#### [Try it]
Can you copy the lines from the one that contains "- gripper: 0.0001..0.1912" through the end of the material below, exactly and with nothing else?

◆ ◆ ◆ ◆

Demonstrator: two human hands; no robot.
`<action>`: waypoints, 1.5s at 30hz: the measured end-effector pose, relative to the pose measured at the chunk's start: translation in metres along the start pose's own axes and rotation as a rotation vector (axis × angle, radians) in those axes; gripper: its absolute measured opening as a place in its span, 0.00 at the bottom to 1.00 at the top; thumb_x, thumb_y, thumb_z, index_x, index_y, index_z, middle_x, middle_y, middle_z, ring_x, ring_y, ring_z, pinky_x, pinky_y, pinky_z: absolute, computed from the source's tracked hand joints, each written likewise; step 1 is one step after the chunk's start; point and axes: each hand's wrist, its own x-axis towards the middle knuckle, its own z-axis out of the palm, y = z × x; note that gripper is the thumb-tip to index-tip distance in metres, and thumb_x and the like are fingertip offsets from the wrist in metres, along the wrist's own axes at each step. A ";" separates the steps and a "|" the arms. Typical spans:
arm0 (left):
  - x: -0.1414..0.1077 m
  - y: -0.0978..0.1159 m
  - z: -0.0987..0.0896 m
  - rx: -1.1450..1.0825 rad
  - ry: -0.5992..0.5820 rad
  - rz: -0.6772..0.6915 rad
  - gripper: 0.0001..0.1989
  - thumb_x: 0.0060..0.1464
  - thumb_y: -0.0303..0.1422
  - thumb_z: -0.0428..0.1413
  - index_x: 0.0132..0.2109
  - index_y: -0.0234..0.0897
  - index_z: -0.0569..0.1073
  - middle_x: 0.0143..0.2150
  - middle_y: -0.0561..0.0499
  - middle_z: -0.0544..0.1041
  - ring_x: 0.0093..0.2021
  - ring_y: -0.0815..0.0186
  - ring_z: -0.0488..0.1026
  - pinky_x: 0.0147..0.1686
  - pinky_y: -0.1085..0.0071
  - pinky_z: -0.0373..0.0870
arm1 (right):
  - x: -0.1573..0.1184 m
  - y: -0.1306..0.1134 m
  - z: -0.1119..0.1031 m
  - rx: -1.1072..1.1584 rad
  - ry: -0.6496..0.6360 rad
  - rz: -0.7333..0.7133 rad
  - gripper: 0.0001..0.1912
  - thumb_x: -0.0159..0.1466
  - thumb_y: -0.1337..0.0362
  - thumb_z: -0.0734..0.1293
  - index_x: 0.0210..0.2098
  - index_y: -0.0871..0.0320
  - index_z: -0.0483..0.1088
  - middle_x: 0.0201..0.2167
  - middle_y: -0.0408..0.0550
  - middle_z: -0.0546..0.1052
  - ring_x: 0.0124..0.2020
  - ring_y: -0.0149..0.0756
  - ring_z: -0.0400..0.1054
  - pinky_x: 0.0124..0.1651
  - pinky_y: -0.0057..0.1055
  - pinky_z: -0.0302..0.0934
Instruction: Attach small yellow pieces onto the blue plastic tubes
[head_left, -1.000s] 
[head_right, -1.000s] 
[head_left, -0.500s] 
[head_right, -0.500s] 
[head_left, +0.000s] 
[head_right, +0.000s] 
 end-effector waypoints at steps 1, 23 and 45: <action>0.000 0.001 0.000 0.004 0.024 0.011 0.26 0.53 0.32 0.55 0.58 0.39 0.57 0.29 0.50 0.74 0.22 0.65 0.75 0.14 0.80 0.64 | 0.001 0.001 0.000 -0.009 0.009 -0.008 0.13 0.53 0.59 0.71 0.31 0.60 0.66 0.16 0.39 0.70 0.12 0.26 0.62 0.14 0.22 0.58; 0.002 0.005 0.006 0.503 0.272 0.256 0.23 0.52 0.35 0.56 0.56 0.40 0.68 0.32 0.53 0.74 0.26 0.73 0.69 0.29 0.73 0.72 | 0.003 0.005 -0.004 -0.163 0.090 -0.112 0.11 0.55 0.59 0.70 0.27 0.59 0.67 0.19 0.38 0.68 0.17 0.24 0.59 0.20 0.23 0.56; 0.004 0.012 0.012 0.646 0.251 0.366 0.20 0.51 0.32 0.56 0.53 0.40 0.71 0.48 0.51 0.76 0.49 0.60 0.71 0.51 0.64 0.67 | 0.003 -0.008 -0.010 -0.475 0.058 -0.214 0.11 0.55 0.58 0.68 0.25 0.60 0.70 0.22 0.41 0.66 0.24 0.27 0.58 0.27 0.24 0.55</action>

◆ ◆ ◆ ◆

#### [Worked solution]
  - gripper: 0.0001..0.1912
  - thumb_x: -0.0159..0.1466
  - thumb_y: -0.1337..0.0362
  - thumb_z: -0.0734..0.1293
  - index_x: 0.0210..0.2098
  - index_y: -0.0871..0.0320
  - index_z: -0.0483..0.1088
  - middle_x: 0.0201..0.2167
  - middle_y: -0.0408..0.0550
  - middle_z: -0.0546..0.1052
  - ring_x: 0.0124..0.2020
  - ring_y: -0.0149..0.0756
  - ring_z: -0.0400..0.1054
  - pinky_x: 0.0124..0.1651
  - pinky_y: -0.0057..0.1055
  - pinky_z: -0.0302..0.0934
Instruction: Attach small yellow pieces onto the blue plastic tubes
[head_left, -1.000s] 
[head_right, -1.000s] 
[head_left, -0.500s] 
[head_right, -0.500s] 
[head_left, +0.000s] 
[head_right, +0.000s] 
 end-effector waypoints at steps 1, 23 and 45: <action>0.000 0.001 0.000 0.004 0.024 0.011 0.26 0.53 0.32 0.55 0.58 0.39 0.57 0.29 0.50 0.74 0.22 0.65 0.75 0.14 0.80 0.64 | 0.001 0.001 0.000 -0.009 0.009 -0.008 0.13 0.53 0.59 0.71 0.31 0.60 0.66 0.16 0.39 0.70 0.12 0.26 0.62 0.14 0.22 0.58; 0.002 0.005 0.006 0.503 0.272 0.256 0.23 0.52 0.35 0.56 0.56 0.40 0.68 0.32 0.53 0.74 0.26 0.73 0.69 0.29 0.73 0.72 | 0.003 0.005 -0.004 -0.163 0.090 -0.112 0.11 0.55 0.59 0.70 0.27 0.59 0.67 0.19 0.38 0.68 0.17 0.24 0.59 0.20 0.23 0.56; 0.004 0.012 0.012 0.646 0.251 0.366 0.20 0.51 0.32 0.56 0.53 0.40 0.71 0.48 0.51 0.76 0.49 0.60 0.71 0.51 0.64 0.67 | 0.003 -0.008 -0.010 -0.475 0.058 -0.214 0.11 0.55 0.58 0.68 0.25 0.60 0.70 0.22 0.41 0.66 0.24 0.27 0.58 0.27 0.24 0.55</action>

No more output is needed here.